- **ASSIGNMENT**
Select every line containing the word "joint" from the material, and copy those lines.

- **DATA SHOWN**
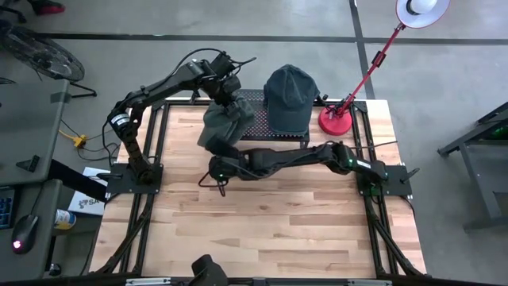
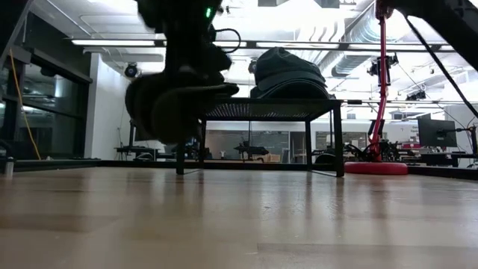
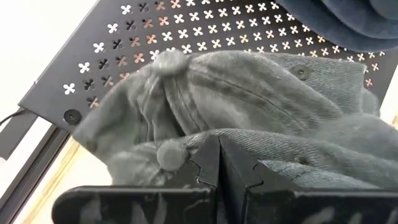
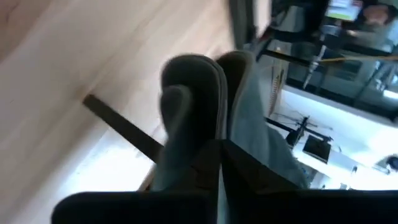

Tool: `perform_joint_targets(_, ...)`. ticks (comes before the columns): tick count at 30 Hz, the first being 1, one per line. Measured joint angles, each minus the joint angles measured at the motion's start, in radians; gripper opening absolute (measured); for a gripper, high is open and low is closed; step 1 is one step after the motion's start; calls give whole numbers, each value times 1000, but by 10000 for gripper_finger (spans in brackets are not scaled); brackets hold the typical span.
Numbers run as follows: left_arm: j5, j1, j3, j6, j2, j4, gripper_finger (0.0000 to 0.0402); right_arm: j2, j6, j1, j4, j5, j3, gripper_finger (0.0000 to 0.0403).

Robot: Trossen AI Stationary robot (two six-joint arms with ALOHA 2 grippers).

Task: Pick & Place hat
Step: Stack the dark green cap on top of the other dark green caps on the shelf, then put the right dark green cap on the shelf

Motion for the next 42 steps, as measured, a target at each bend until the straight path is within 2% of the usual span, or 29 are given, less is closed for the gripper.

- **ANSWER**
Tool: `perform_joint_targets(_, ...)`. ticks (comes before the columns): tick count at 30 Hz, the first being 1, one per line. Measured joint angles, each minus the joint angles measured at the motion's start, in radians; gripper opening absolute (measured); for a gripper, high is open and low is closed; step 1 is one step after the motion's start; calls give whole numbers, each value times 1000, but by 10000 for gripper_finger (spans in brackets are not scaled); brackets hold the typical span.
Robot: Trossen AI Stationary robot (two six-joint arms with ALOHA 2 grippers).

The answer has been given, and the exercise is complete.